To legally site provocation is, in my understanding of the law, that said provocation ”must be such as would have made the reasonable man act as the defendant did” .  Here we come back to reason. Because the reasons stated by the defendant add up to a rather paltry, niggardly, trivial lot. If I may be so bold as to paraphrase his defense, Sophie Elliot “wasn’t always very nice to him. In fact, times could be cited when she was downright nasty and aggressive”. Or so say the defense, the dead don’t demur. For me, this defense is reminiscent of age-old arguments that if a woman wore high heels and short skirt then “perhaps she asked for it”. Sophie “provokes” Clayton by knocking his glasses off his nose and so he chops hers off her face. Has it come to the point in New Zealand legal history that we women had better not be too aggressive of we might be ‘asking for it?’ ‘It’ being our own murder, or non-murder as Weatherston would have it.

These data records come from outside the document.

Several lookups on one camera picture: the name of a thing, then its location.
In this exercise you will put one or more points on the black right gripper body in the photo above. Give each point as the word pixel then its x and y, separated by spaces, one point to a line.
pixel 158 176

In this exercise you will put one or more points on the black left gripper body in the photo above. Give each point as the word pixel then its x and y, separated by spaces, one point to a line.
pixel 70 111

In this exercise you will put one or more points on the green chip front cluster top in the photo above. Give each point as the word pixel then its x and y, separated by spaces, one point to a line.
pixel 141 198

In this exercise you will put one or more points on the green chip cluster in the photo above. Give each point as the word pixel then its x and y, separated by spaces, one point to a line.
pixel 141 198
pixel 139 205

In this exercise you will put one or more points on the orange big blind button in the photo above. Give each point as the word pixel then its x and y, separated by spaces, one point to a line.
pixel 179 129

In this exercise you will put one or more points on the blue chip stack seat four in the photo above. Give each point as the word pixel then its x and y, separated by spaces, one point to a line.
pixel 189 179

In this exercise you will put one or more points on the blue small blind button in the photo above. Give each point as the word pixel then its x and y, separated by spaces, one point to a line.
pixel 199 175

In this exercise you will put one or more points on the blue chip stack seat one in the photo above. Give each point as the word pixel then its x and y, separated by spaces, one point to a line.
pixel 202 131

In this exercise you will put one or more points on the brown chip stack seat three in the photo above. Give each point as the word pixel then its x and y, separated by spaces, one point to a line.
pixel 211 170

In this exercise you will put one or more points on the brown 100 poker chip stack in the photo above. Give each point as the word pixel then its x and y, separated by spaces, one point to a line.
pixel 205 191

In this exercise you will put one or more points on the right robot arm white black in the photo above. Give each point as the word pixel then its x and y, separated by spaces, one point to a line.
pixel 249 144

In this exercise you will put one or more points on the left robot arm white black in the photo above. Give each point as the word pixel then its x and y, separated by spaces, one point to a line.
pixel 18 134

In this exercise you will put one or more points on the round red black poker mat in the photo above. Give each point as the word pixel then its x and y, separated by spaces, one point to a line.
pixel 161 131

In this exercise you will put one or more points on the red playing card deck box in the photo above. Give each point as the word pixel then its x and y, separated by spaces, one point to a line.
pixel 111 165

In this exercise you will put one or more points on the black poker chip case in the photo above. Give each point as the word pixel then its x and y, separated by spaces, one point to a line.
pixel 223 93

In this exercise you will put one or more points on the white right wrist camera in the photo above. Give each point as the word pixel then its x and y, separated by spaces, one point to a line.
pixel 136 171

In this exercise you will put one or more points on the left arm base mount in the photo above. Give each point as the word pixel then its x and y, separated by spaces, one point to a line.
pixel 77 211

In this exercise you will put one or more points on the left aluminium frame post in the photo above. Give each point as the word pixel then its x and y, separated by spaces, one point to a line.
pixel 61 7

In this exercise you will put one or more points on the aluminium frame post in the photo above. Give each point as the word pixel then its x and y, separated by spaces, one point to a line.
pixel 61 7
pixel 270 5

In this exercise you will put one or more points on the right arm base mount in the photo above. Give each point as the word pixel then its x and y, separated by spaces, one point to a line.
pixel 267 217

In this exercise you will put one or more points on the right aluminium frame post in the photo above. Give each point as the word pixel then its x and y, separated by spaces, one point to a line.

My main contention is not, however, Weatherston’s defence itself per se, but rather that such a defense is permissible in court. We now have a law whereby parents cannot use the defense of ‘reasonable force’ as justification for hurting their children physically. Yet we do accept a defense of ‘partial provocation’ that allows a reason, and therefore reduced sentence, for murdering someone. Everyone has that choice to act or not. Weatherston had several choices: to not use the knife, to not bring the knife, to not go around to Elliot’s house. There may be extreme cases of provocation; I can think of one example, such as if Fritzl’s daughter had stabbed him to death to gain her and her children’s freedom. So I’m loath to be an outright advocate, as are some, to abolish the defence completely.(Click here for NZer's thoughts on the subject). But surely, if we are not going to ditch it completely the criteria could be more rigorously applied. Are people not to be held culpable because they ‘lose control’? How extreme should the victims actions be, in order to be deemed provocation? According to police statistics, one woman is killed by her partner or ex-partner every five weeks. Murder is a real and frightening danger that many women face from their partners or ex-partners, we read about it in the news all the time. Surely, except for extreme circumstance, these abusers and murderers should not be able to claim provocation under such a slim guise?

UPDATE: 22/7/09

Weatherston has been found guilty of murder today. Women's Refuge chief executive Heather Henare described the trial as a "national disgrace" , whereby Weatherston became the victim and Sophie Elliot and her family were targets of recrimination. Justice prevailed eventually in this case though and of that we can be glad. However, the process that allowed Weatherston a platform from which to defend his actions as a response to provocation, and to cast dispertions over his victims character as if she was on trial, leave a lot to be desired. This was a case of domestic violence caught in the act. We have a national campaign that says 'It's Not Ok' to use violence against another person - ever. Yet Weatherston's defence hinged on a rebuttal to that campaign, arguing that it was defenceable because of who Sophie Elliot was and what she did. If we are serious as a nation in eradicating violence from our homes, then our court processes must represent a fairer justice system for the victim.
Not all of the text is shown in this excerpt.